Sa'ad memeluk Islam pada usia yang sangat muda, di bawah usia dua puluh tahun. Keislamannya sempat menimbulkan friksi dengan kaum Quraisy, meskipun ibunya (Hamnah binti Sufyan) tidak setuju dengan keputusannya. Ketika sang ibu bersumpah untuk tidak makan dan minum sampai Sa'ad meninggalkan Islam, Sa'ad dengan teguh menjawab, "Wahai Ibu, seandainya engkau memiliki seratus nyawa dan nyawa itu keluar satu per satu, aku tidak akan pernah meninggalkan agamaku." Keteguhan hati ini membuat ibunya luluh dan akhirnya membiarkannya memeluk Islam.

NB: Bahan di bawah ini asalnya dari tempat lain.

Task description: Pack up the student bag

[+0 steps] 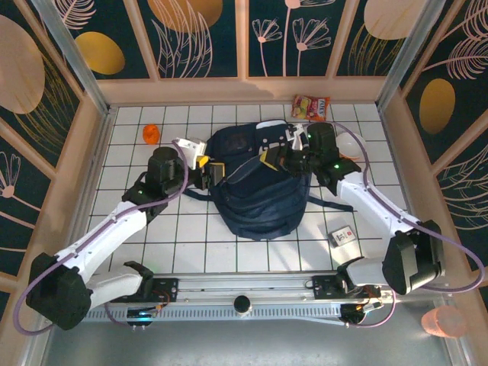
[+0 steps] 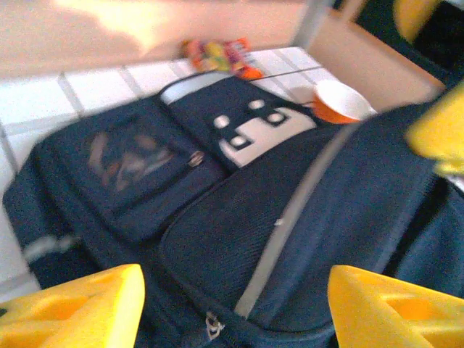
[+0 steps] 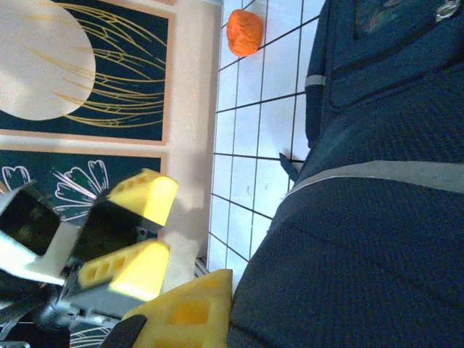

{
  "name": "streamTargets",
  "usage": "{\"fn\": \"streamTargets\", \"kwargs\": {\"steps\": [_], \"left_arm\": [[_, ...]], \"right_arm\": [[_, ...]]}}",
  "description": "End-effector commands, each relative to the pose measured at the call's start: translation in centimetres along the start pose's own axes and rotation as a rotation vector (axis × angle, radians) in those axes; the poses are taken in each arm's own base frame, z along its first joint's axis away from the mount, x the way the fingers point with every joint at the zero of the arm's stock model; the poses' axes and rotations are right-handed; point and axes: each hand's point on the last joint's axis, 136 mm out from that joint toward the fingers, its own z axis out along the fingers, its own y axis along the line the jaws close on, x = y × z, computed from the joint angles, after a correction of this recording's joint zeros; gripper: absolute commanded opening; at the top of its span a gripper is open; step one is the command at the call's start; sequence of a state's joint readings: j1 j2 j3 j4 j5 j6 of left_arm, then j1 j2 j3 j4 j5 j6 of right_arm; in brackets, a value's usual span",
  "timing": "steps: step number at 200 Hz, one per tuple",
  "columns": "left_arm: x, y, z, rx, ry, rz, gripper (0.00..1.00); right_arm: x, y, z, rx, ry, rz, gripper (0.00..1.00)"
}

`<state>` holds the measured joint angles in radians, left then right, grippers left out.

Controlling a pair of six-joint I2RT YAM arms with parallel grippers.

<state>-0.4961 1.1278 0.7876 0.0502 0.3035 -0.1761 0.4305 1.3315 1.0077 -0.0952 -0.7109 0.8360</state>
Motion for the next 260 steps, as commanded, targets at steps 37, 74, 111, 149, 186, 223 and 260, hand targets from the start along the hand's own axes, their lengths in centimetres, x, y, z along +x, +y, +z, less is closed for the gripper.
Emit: {"fn": "streamTargets", "kwargs": {"steps": [37, 74, 111, 149, 186, 223, 260], "left_arm": [[-0.3, -5.4, 2.5, 0.275, 0.020, 0.524, 0.79], [0.0, -6.4, 5.9, 0.235, 0.031, 0.571, 0.77], [-3.3, -3.7, 7.8, 0.024, -0.034, 0.477, 0.29], [-5.0, -0.6, 5.8, -0.193, -0.057, 0.447, 0.00], [-5.1, 1.3, 4.1, -0.299, -0.010, 0.467, 0.00], [-4.1, 2.8, 4.2, -0.314, 0.026, 0.368, 0.00], [-4.0, 3.1, 4.7, -0.309, 0.029, 0.299, 0.00]], "right_arm": [[-1.2, 5.5, 0.0, -0.185, -0.013, -0.151, 0.00], [-1.0, 6.0, 0.8, -0.195, 0.007, -0.153, 0.00], [-1.3, 6.4, 0.3, -0.172, -0.009, -0.174, 0.00], [-3.5, 2.2, -4.2, 0.101, -0.163, -0.167, 0.37], [-2.7, -6.3, -10.6, 0.524, -0.228, -0.081, 0.58], [1.8, -15.5, -16.3, 0.877, -0.174, 0.148, 0.62], [6.2, -20.6, -18.0, 0.961, -0.240, 0.406, 0.65]]}}
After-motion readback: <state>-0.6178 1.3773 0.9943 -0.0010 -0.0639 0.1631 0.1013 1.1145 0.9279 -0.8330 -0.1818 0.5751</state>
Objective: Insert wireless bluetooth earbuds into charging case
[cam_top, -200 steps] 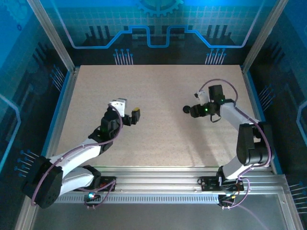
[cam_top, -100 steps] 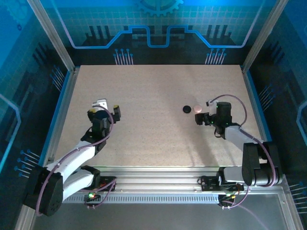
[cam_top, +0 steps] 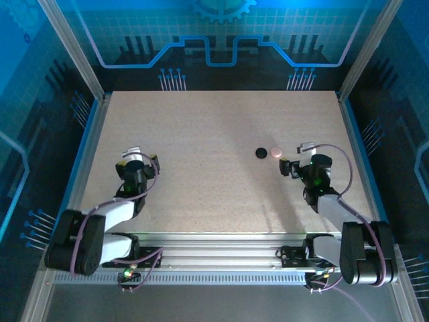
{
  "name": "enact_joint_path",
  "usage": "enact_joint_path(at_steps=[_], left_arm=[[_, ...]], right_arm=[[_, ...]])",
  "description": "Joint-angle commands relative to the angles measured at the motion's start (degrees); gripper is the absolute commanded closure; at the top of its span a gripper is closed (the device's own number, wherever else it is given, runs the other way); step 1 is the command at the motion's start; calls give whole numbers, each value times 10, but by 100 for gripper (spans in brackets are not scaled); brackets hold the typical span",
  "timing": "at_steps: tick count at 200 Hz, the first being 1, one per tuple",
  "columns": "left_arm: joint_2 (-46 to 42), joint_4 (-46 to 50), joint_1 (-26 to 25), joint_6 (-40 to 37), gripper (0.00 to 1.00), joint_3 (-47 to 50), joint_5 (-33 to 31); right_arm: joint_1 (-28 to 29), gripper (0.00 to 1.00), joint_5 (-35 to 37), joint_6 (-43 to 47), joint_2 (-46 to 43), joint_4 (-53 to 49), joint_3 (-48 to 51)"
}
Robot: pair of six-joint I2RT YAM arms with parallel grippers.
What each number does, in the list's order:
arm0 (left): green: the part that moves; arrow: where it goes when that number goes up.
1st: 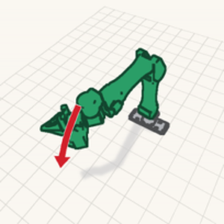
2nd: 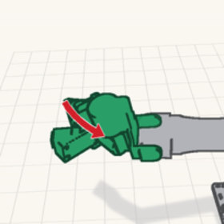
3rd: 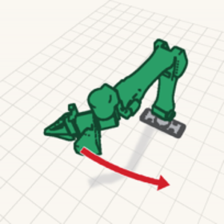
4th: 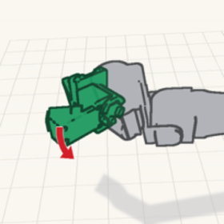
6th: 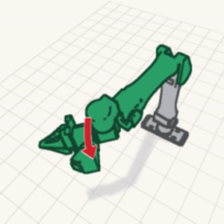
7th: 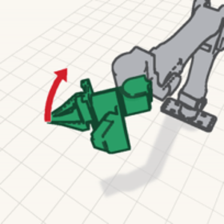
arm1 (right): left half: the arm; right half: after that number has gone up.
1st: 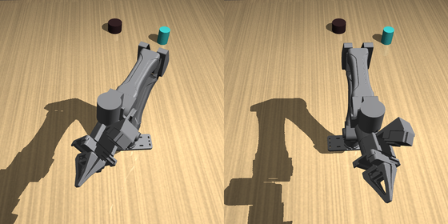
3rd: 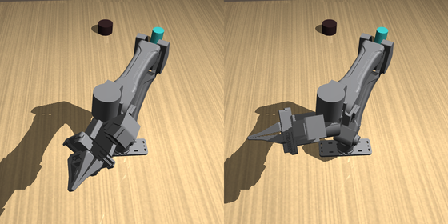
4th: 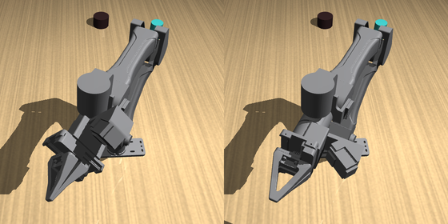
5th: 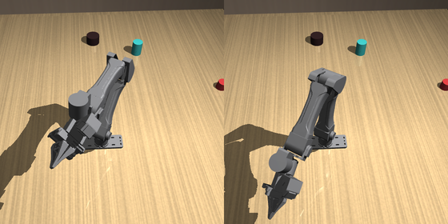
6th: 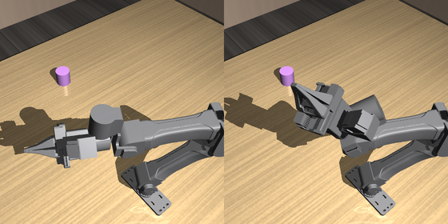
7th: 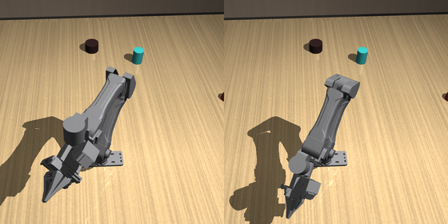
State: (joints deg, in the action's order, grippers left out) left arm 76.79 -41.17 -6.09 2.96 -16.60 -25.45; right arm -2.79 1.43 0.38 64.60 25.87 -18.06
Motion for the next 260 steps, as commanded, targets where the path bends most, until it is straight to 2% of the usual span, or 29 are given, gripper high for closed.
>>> enact_joint_path(at_steps=[1,16,27,40,63,81,91,109,128,136,145,165,260], left_arm=[[78,-131,10,-31,1,-28,46],[140,-220,11,-49,1,-20,60],[116,-163,14,-32,1,-25,66],[128,-207,19,-32,1,-15,66],[124,-198,27,-22,1,-16,79],[117,-127,48,-5,1,-42,109],[121,-145,48,-8,1,-39,109],[121,-144,48,-7,1,-39,109],[121,-144,48,-8,1,-39,110],[119,-135,47,-9,1,-42,113],[121,-137,46,-12,1,-42,114],[120,-135,46,-12,1,-43,115],[120,-136,46,-12,1,-43,115]], right_arm=[[-22,0,-15,-6,-6,69,19],[-24,0,-25,-7,3,103,26],[-25,0,-35,-4,16,110,21],[-24,0,-48,-3,36,134,17],[-16,0,-55,-13,64,119,-9],[1,0,-70,-21,88,156,-10],[16,0,-73,-16,113,194,-10],[44,0,-52,12,160,178,-40],[60,0,-46,30,220,225,-46],[61,0,-42,30,207,185,-53],[58,0,-53,30,215,208,-49],[45,0,-56,12,215,168,-68],[44,0,-51,8,216,173,-66]])
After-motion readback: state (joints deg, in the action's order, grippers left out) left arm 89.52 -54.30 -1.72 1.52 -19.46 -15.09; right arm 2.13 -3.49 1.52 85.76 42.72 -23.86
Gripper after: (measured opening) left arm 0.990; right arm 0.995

Sejak awal, Sa'ad dikenal sebagai pribadi yang memiliki bakat alami dalam memanah. Ia adalah pemanah andalan Muslimin. Dalam pertempuran Badar, meskipun usianya relatif muda, kontribusinya sangat signifikan. Namun, puncak kegemilang militer Sa'ad terlihat jelas dalam Pertempuran Uhud. Ketika banyak sahabat lain terpukul mundur, Sa'ad, atas instruksi langsung Nabi Muhammad SAW, bertugas menjaga Rasulullah SAW di garis pertahanan terdepan. Nabi bahkan pernah menyerahkan panah-panah kepadanya seraya bersabda, "Panahlah! Demi ayah dan ibuku tercurah untukmu!"

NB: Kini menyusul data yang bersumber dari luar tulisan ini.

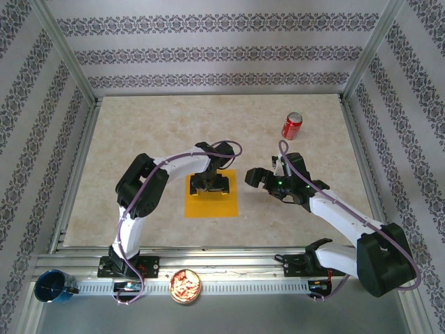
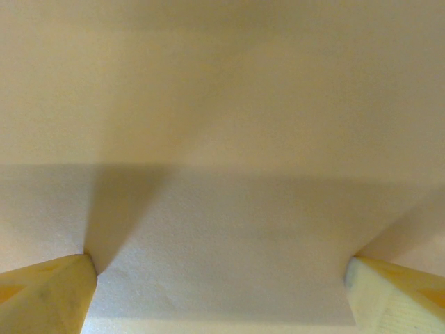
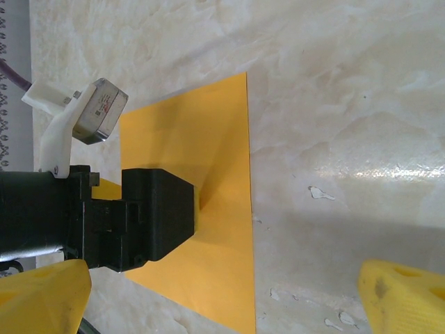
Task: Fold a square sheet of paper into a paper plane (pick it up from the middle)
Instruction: First fold the square sheet of paper in half at the center of the table.
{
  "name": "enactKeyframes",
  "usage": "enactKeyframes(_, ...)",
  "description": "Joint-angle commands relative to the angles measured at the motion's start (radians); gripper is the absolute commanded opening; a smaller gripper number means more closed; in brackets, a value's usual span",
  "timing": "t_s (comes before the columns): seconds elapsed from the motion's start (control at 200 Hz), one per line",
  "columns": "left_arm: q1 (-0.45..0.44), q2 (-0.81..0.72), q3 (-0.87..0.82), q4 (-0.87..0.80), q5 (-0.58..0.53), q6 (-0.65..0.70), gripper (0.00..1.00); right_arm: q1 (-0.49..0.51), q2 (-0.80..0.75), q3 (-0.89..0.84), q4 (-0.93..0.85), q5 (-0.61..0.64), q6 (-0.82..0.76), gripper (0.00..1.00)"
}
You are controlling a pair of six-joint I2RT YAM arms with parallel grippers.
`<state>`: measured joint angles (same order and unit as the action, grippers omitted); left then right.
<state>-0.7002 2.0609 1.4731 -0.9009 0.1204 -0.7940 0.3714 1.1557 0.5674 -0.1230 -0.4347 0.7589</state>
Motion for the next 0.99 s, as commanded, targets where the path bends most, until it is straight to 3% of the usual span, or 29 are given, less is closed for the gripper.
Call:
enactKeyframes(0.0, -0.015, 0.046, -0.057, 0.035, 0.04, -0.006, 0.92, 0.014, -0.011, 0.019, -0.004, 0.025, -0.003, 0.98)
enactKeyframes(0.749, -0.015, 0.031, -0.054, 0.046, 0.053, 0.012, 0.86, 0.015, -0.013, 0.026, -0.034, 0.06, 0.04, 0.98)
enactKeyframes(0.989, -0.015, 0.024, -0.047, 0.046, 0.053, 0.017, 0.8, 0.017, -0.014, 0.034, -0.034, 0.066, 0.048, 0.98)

Setelah wafatnya Rasulullah SAW, peran Sa'ad tidak berkurang. Di bawah kepemimpinan Umar bin Khattab, Sa'ad ditunjuk sebagai panglima perang terbesar dalam sejarah penaklukan Persia (Sasanid Empire). Salah satu kemenangannya yang paling monumental adalah Pertempuran Al-Qadisiyyah. Meskipun menghadapi pasukan Persia yang jauh lebih besar dan diperkuat gajah perang, taktik cerdas Sa'ad, ditambah dengan keahliannya dalam strategi militer, berhasil membalikkan keadaan dan menghancurkan kekuatan utama Persia.
Kemenangan ini membuka jalan bagi penaklukan ibu kota Persia, Madain (sekarang dekat Baghdad), yang merupakan pukulan telak bagi kekaisaran tersebut. Keberhasilannya dalam memimpin pasukan Muslim melawan dua kekuatan besar dunia saat itu (Bizantium dan Persia) menjadikannya jenderal militer Muslim terkemuka pada generasinya.

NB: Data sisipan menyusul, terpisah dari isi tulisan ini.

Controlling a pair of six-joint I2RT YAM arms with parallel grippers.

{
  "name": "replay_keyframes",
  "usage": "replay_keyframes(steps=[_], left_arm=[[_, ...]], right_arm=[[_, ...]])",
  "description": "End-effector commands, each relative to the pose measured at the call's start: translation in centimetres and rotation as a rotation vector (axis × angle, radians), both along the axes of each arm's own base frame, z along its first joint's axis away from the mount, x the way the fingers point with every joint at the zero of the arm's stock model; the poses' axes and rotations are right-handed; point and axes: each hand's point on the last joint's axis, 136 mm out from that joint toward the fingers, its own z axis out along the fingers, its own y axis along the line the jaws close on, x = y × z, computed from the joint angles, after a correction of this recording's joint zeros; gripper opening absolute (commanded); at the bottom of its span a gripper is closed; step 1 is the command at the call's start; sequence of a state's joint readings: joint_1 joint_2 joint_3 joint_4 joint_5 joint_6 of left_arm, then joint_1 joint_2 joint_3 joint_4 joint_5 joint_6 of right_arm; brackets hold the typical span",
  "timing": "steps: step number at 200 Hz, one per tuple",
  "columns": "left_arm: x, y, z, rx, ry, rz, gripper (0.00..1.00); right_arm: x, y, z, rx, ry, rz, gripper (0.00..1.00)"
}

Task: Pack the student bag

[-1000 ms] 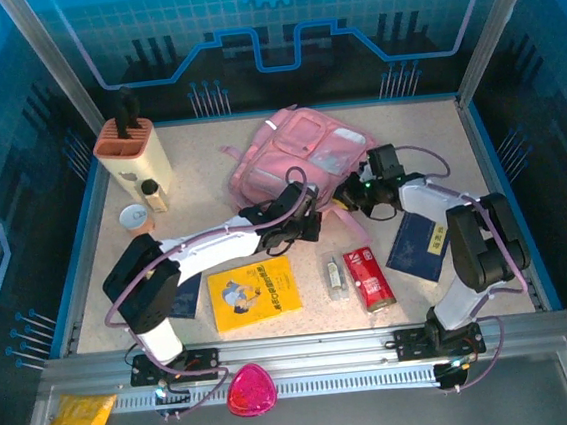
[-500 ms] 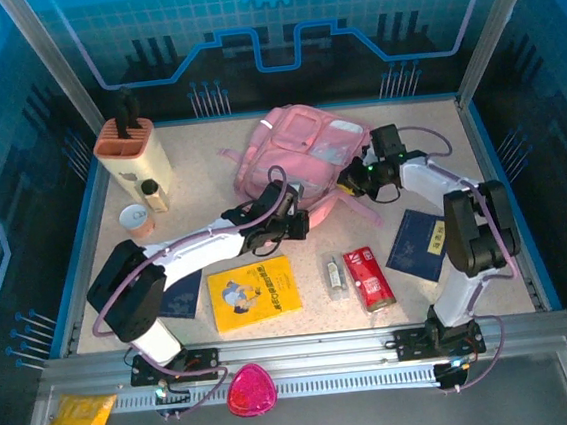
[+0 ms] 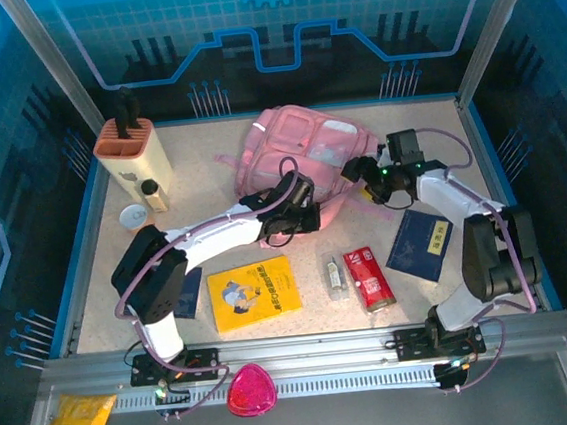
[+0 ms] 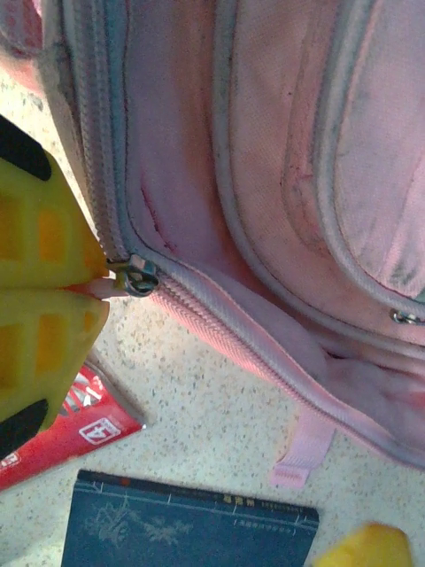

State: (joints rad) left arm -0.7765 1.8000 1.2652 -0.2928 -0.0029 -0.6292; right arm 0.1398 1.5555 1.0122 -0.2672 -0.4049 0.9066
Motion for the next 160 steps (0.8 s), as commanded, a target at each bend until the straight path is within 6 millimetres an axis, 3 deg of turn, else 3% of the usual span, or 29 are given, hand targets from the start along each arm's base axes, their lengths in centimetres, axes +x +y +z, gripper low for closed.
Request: replay_keyframes(steps=[1,19,30,80,139,160], left_arm=[[-0.4,-1.6,1.5,-0.014,-0.018,-0.046,0.0],[-0.7,-2.3,1.6,-0.016,-0.022,-0.062,0.0],[-0.9,-2.6,1.8,-0.014,-0.028,-0.068,0.0],[-1.2,-3.5,2.4,-0.036,-0.035,-0.081,0.0],[-1.4,-3.5,3.0,-0.031,-0.031,-0.096,0.0],[-1.5,-3.5,3.2,-0.035,-0.031,-0.1,0.0]], right_arm=[[-2.3,2.5,-0.8,0.092,0.053,0.024,0.75],[-2.7,4.0,-1.3,0.149,0.075,0.015,0.75],[-3.5,4.4,-2.7,0.164,0.114,0.005,0.74],[-3.7,6.1,-4.0,0.157,0.104,0.007,0.65],[-3.5,4.7,-4.0,0.047,0.059,0.014,0.5],[-3.3,4.4,-3.7,0.052,0.039,0.007,0.39]])
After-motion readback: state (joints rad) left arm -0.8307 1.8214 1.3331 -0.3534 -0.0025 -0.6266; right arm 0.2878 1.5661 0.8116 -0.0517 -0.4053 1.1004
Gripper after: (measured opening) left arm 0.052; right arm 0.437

Kisah paling terkenal mengenai Sa'ad adalah mengenai doa yang makbul. Dikisahkan bahwa suatu ketika, Sa'ad pernah didoakan oleh Nabi Muhammad SAW agar doanya tidak terhalang oleh hijab. Ada juga riwayat yang menyebutkan bahwa karena ia jarang menggunakan air untuk bersuci (menginginkan air sedikit saja), doanya menjadi lebih cepat dikabulkan.
Beberapa anekdot menunjukkan bahwa Sa'ad tidak pernah memohon kekayaan atau kekuasaan yang berlebihan, namun ia selalu memohon agar dijauhkan dari kefakiran dan agar selalu memiliki peluru panah yang cukup di medan perang. Dalam masa tuanya, ia mengalami kelumpuhan sebagian. Ketika ditanya mengapa ia tidak berdoa untuk kesembuhan total seperti sahabat lain, Sa'ad menjawab bahwa ia teringat akan doanya kepada Nabi agar dihindarkan dari menghadapi cobaan penyakit berat hingga usia senja, dan Allah SWT mengabulkannya dengan memberikan penyakit yang tidak mematikan namun sedikit menyusahkanāsebagai pengingat akan pengabdiannya.
Sa'ad bin Abi Waqqash wafat setelah menunaikan ibadah Haji di usia yang sangat tua. Beliau meninggalkan warisan sebagai seorang pejuang yang saleh, seorang penakluk besar, dan seorang teladan dalam ketaatan dan kesederhanaan. Bahkan ketika wafat, beliau berwasiat agar dimandikan dengan baju yang dikenakannya saat Perang Badar, sebagai penanda kesetiaannya yang abadi kepada Islam.
Kisah Sa'ad bin Abi Waqqash memberikan pelajaran berharga bahwa kekuatan sejati seorang mukmin tidak hanya terletak pada kemampuan fisik atau strategi, tetapi pada keteguhan iman dan kualitas hubungan pribadinya dengan Sang Pencipta. Hingga kini, namanya tetap dikenang sebagai salah satu pahlawan Islam yang paling dihormati.